O governo paulista fez o que não admitia fazer até agora por teimosia política. Na prática, revogou artigos que limitavam a autonomia das universidades para aumentar salários, contratar pessoal e remanejar seu orçamento -na verdade, sujeitavam tais remanejamentos à Secretaria da Fazenda. Literalmente revogou artigos do decreto que criou a Secretaria de Ensino Superior, os quais apenas sob leitura algo paranóica sugeriam interferência na orientação geral da pesquisa nas universidades paulistas.
Decerto a revogação das medidas pode fazer com que a parcela menos exaltada da universidade se acalme, que parte do movimento reflua. Mas pode também animar o movimento mais sindical e corporativo, que sente gosto de vitória.
De essencial, o governo Serra recuou na interferência nas universidades, aliás interferência destrambelhada, talvez desavisada e quase natimorta, que estava na letra da lei dos decretos e que talvez não tivesse efeitos práticos, mas indício de intervenção que foi apimentado pelas confusões de meia dúzia de secretários de governo. O debate sobre a universidade, ele mesmo, não existiu.

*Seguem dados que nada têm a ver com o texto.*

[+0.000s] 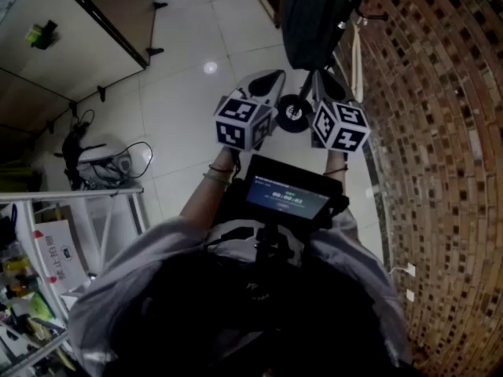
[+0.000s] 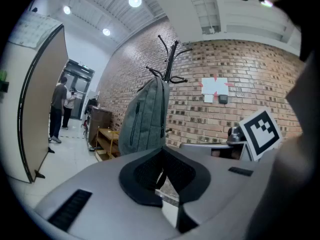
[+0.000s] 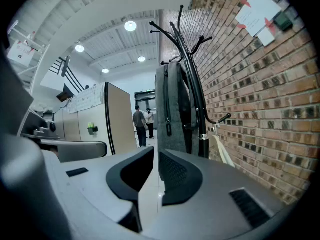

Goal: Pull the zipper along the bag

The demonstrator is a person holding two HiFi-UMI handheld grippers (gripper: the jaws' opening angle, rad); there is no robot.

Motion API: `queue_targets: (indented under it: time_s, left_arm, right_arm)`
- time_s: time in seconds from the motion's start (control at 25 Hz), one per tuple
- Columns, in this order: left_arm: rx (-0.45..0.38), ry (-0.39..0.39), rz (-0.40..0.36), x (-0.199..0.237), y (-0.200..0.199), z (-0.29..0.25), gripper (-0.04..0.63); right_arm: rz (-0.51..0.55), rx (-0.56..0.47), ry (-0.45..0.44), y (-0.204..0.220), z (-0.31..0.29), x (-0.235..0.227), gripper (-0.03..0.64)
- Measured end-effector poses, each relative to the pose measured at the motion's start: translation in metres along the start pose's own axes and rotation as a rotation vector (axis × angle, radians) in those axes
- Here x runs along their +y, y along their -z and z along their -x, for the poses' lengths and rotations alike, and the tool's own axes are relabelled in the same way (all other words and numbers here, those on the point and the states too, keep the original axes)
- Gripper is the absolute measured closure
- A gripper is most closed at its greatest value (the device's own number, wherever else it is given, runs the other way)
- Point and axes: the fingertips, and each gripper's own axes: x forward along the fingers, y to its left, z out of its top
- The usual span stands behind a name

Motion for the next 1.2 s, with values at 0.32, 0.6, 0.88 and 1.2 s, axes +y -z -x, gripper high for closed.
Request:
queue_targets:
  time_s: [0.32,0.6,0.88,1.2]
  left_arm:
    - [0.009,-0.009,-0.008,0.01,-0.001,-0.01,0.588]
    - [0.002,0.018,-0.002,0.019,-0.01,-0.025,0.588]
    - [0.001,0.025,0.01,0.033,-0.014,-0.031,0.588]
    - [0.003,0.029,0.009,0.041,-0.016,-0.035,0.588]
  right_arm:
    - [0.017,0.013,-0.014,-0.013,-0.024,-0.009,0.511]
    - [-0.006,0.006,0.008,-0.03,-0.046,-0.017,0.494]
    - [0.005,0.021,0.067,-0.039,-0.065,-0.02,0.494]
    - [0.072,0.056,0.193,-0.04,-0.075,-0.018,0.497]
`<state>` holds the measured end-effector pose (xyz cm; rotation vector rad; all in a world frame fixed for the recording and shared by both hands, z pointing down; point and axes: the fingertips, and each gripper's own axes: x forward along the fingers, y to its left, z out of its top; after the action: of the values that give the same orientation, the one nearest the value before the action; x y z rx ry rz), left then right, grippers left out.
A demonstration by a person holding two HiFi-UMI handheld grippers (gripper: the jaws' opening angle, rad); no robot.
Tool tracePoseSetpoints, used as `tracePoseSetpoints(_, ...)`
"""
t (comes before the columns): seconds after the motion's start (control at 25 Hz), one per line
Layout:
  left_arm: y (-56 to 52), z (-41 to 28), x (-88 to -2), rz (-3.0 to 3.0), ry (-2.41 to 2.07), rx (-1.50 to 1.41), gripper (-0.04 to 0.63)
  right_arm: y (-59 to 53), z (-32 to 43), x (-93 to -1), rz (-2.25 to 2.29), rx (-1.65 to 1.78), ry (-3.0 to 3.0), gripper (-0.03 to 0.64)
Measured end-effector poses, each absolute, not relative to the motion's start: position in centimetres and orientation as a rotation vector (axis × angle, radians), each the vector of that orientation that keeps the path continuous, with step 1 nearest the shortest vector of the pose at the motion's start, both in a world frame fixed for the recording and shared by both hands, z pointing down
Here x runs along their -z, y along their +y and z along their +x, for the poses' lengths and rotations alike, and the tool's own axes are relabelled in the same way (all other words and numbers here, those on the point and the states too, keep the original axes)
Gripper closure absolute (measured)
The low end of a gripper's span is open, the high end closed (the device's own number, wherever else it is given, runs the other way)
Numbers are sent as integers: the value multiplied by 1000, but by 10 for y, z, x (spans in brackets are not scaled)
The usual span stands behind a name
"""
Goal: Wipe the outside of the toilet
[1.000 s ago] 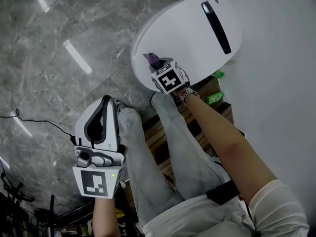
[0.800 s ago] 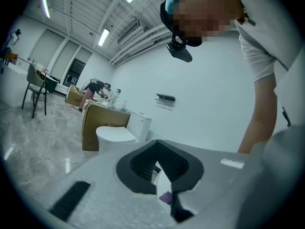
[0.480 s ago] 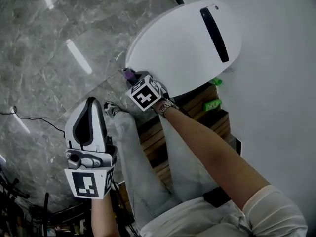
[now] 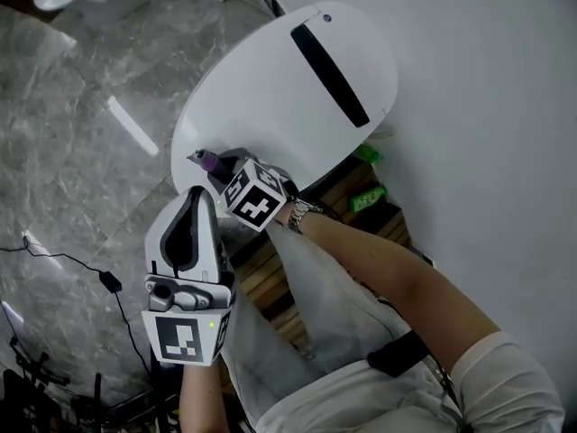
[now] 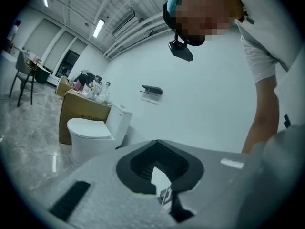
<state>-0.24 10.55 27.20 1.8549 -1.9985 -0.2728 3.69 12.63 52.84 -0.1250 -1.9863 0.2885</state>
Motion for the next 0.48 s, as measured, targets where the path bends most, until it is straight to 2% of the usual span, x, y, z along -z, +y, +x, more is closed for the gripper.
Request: tracePoseSetpoints(0.48,3,39,-236,1919,-2000,228,591,-183,169,-467,269,-183,-1998,520)
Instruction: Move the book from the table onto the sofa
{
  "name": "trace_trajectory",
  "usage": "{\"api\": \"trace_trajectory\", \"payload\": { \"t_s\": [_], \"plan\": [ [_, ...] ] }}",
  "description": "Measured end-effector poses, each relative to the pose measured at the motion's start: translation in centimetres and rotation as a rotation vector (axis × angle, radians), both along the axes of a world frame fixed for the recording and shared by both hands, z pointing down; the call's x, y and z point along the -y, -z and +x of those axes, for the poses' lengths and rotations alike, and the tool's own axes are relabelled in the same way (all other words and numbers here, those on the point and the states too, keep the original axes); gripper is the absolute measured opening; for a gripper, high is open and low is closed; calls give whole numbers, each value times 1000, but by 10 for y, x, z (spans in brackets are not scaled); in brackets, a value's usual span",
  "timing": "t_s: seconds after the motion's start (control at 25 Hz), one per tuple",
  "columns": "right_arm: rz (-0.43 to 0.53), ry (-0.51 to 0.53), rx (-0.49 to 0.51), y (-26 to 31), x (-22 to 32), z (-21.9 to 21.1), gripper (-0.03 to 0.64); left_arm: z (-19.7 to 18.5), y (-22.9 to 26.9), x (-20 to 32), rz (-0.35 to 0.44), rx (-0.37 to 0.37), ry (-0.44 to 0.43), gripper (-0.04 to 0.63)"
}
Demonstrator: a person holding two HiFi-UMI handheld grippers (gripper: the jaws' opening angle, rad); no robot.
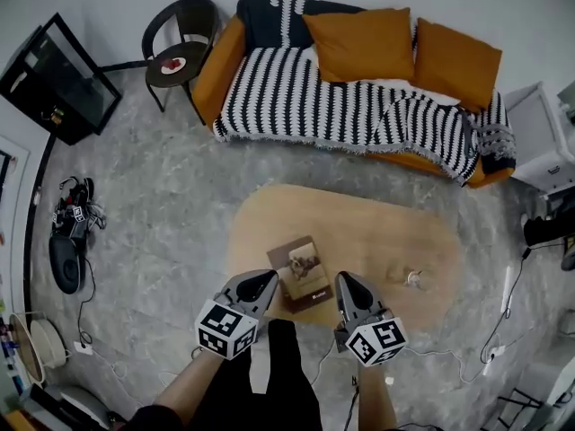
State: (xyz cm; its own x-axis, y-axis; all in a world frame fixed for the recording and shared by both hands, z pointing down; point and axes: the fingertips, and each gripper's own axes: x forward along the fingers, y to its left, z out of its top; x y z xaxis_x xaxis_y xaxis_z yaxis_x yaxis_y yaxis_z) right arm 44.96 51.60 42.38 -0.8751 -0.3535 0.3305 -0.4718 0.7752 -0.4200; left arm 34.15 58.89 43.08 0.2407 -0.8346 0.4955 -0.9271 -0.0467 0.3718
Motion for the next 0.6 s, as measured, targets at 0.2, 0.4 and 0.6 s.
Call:
{"api": "trace_trajectory", "payload": {
  "t_s": [0.2, 0.4, 0.6],
  "plan": [
    [-50, 21, -24, -45, 5, 1, 25, -2, -45, -4, -50, -21, 31, 14],
    [-84, 60, -40, -85, 7, -5, 25, -6, -82, -4, -79, -42, 74, 15],
    [-116, 102, -53, -114, 7, -9, 26, -8, -115, -6, -114, -57, 99, 15]
  ]
}}
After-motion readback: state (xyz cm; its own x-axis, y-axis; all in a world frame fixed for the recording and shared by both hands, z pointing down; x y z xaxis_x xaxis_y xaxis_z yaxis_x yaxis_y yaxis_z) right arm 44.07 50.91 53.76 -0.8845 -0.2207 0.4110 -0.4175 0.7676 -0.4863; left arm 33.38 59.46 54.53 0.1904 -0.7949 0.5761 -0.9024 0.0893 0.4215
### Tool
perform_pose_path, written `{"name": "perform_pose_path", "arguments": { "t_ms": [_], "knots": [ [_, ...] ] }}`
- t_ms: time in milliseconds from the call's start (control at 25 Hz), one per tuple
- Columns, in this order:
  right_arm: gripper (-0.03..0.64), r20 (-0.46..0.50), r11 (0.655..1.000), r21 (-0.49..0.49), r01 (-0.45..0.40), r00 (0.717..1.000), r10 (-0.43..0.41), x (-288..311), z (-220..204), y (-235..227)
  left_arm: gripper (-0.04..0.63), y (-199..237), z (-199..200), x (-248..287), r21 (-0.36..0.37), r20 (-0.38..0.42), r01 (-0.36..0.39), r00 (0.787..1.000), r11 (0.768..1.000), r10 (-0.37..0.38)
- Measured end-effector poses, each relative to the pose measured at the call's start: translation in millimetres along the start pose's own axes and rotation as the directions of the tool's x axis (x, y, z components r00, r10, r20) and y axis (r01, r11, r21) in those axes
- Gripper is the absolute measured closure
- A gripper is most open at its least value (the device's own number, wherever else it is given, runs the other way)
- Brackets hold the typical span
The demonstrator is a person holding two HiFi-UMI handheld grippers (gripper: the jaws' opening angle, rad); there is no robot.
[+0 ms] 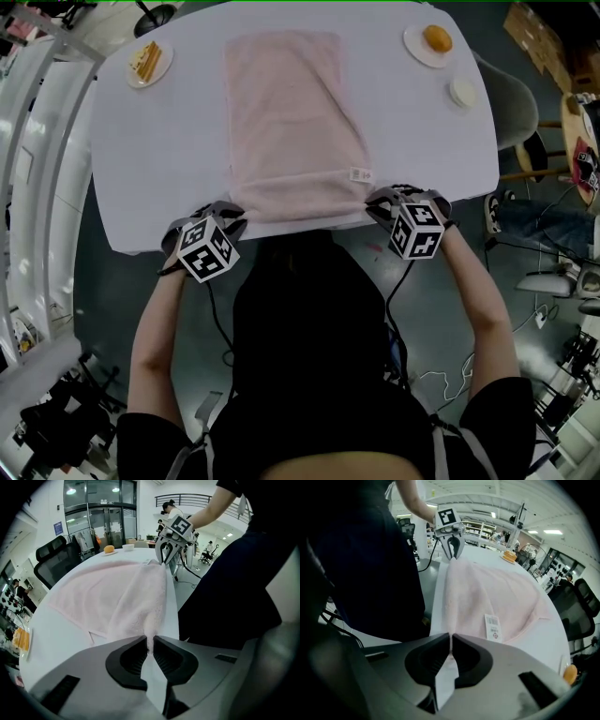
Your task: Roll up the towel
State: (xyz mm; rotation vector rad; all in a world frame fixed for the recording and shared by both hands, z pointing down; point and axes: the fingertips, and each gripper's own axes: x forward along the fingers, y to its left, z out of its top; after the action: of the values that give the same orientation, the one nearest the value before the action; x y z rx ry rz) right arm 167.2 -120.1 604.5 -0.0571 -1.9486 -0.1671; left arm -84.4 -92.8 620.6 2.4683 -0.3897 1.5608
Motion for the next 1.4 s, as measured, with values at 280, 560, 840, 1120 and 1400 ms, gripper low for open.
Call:
{"name": "perform_pose_path", "arguments": {
  "t_ms": [280, 560, 840, 1120, 1400],
  "knots": [
    [0.598, -0.014, 1.0, 0.001, 0.002, 1.0, -0.002, -6, 4, 23, 0.552, -23, -5, -6, 0.032, -0.005, 0.009, 1.0, 0.999, -0.009],
    [0.598, -0.026, 1.0, 0.022, -0.022, 0.999, 0.022, -10, 13, 60, 0.553, -55, -18, -13, 0.071, -0.008, 0.048, 0.999, 0.996, -0.048],
    [0.598, -0.033, 0.997, 0.055, -0.051, 0.998, 0.053, -5, 21, 110, 0.552, -94, -36, -16, 0.1, -0.01, 0.084, 0.996, 0.991, -0.084],
    [0.598, -0.001, 0.996, 0.087, -0.037, 0.999, 0.037, -20, 27, 109, 0.553, -91, -29, -26, 0.069, 0.038, 0.073, 0.996, 0.995, -0.076],
    [0.598, 0.075, 0.989, 0.146, 0.022, 0.997, -0.033, -47, 38, 71, 0.552, -60, -7, -51, -0.012, 0.133, 0.027, 0.991, 1.0, -0.025]
  ]
}}
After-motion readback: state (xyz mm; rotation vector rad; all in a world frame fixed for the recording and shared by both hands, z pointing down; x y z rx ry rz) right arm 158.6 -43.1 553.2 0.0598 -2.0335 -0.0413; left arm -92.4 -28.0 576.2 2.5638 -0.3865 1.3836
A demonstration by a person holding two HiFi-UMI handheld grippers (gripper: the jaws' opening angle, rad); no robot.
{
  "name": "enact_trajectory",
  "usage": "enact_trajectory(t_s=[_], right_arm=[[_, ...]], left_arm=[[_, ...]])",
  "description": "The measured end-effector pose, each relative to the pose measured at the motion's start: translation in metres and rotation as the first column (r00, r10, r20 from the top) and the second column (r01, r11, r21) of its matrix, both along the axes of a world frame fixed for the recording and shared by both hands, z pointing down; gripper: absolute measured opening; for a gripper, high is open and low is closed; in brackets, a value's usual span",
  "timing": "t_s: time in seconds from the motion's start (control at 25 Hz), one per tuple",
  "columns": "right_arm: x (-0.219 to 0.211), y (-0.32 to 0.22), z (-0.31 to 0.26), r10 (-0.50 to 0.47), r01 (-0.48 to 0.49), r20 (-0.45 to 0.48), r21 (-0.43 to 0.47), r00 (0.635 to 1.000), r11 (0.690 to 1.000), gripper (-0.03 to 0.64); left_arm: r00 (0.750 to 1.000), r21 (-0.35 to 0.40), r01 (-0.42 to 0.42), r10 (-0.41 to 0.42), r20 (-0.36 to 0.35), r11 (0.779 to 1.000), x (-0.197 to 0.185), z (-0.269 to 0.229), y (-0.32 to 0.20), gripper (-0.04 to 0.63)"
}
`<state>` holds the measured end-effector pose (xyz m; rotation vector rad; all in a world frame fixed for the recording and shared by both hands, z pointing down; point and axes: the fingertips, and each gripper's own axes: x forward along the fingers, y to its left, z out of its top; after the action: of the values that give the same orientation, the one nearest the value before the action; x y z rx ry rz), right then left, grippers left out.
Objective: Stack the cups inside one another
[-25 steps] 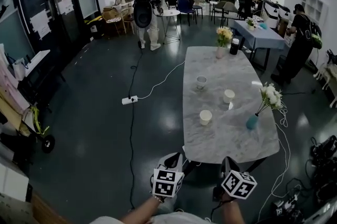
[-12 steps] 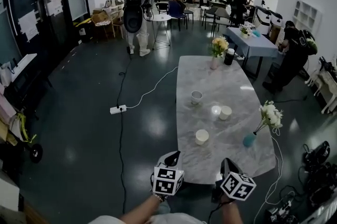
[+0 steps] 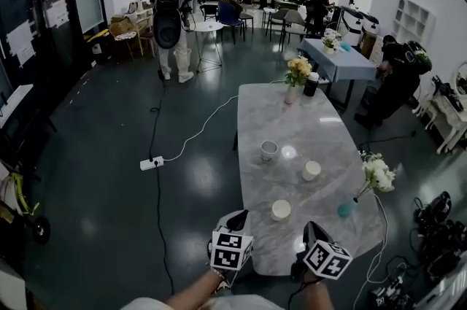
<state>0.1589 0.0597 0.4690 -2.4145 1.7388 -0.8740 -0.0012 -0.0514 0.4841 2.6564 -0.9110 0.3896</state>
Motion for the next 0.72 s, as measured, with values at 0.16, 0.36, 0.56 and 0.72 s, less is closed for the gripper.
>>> enact_trajectory(t_s=[0.16, 0.36, 0.56, 0.72], right_arm=[[-0.009, -0.023, 0.000, 0.005, -0.005, 0.008, 0.008, 1.000, 1.000, 0.008], [-0.007, -0.025, 0.010, 0.031, -0.031, 0.006, -0.034, 1.000, 0.999, 0.008], [-0.005, -0.028, 0.017, 0.045, -0.044, 0.023, -0.049, 0.999, 0.998, 0.008], [-0.001, -0.043, 0.029, 0.018, -0.016, 0.037, -0.055, 0.999, 0.998, 0.008]], left_arm=[[1.000, -0.013, -0.023, 0.023, -0.013, 1.000, 0.006, 0.007, -0.027, -0.002], [0.998, -0.041, -0.059, 0.058, -0.022, 0.997, 0.018, 0.014, -0.037, -0.002], [0.996, -0.057, -0.089, 0.090, 0.000, 0.994, 0.023, 0.022, -0.035, -0.002], [0.997, -0.053, -0.074, 0.075, 0.016, 0.996, 0.025, 0.025, -0.042, -0.002]])
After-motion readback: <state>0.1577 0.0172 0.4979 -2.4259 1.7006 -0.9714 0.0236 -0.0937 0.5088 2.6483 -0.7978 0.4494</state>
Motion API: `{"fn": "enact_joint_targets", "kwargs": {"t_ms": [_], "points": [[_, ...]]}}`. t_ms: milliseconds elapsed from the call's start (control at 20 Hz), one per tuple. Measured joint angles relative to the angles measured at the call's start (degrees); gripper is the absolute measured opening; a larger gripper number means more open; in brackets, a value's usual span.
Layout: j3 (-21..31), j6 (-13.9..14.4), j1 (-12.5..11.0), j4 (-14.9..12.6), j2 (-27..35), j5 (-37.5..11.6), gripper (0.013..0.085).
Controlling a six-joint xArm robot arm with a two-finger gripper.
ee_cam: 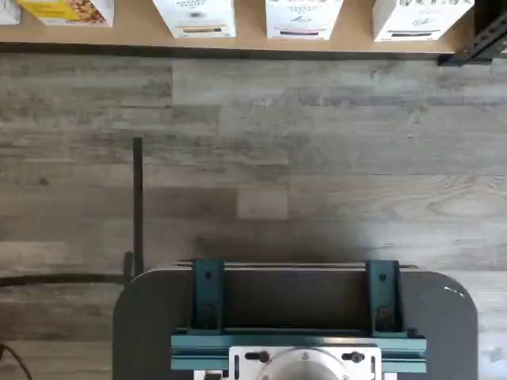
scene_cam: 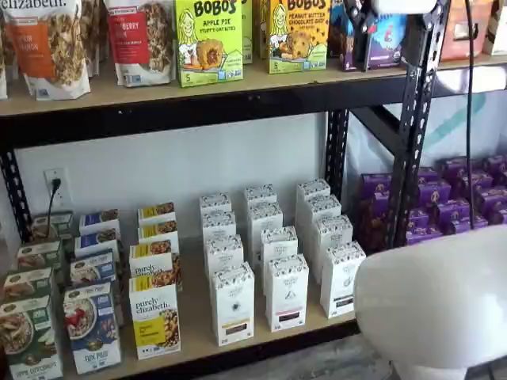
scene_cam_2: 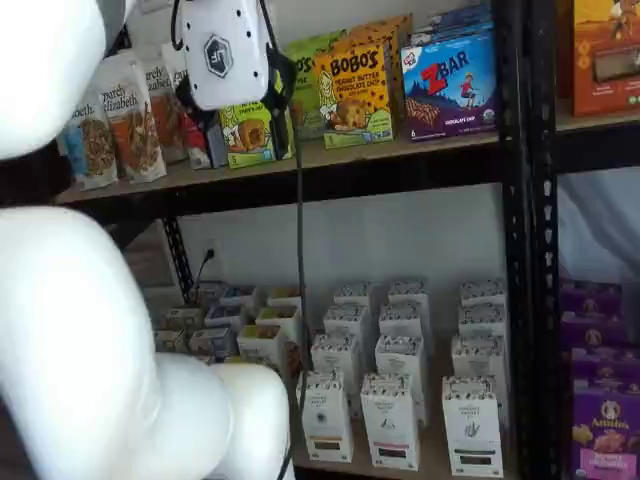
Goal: Pick up the white box with a yellow strip in the middle, on the bottom shelf, the fourth box from the left
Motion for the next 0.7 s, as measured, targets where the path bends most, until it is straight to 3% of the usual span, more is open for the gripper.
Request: {"fn": "enact_joint_targets", "kwargs": {"t_ms": [150, 700], "points": [[0.08, -0.77, -1.44, 1.56, 0.35, -0.41, 0.085], [1.99, -1.37, -2.89, 4.21, 0.62, -2.62, 0.085]]}}
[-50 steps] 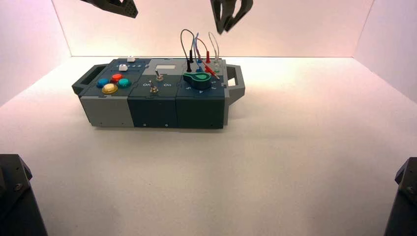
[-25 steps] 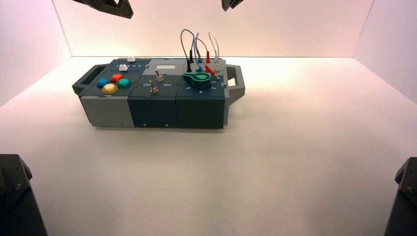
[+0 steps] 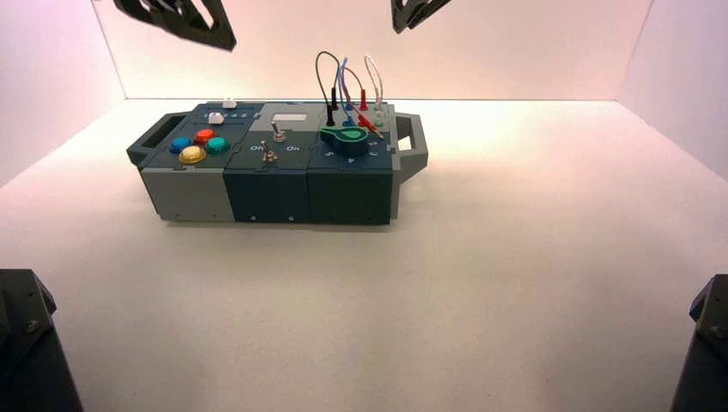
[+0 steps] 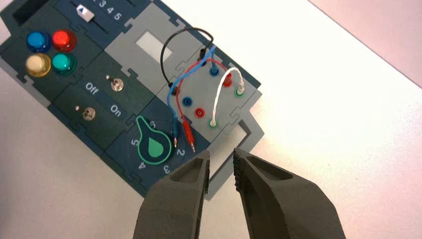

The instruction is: Insert the white wire.

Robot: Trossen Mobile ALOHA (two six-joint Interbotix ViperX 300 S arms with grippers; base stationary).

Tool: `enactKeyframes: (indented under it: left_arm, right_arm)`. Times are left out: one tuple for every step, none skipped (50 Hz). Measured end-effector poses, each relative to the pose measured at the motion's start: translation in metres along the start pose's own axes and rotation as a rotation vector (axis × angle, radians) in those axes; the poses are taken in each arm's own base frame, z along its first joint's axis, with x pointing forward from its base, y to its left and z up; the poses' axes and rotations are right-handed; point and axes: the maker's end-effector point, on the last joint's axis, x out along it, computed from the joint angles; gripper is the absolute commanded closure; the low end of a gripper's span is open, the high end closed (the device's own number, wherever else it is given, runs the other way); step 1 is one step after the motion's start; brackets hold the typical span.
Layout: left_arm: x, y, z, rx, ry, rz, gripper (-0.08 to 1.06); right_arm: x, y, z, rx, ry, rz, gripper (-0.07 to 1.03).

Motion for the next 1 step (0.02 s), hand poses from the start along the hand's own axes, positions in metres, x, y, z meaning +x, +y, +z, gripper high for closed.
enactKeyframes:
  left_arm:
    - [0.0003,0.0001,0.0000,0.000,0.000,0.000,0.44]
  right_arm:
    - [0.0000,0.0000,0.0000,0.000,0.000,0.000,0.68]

Além do tumulto, resta agora uma reivindicação de mais dinheiro para as universidades. Mais dinheiro? A partir de 2003, a quantidade de recursos para as universidades paulistas aumentou 43%, contra 21% de inflação. Universidades, pesquisa e educação tecnológica levam 10% da receita disponível do Estado. Os gastos com educação em geral e pesquisa levam mais de 31%. Educação, saúde, pesquisa e cultura levam 48% da receita líquida paulista. Onde os estudantes querem cortar?
Surgiu alguma reflexão sobre o futuro da universidade e da pesquisa em São Paulo? Não. Só política de baixo nível, tanto do lado do governo como na universidade.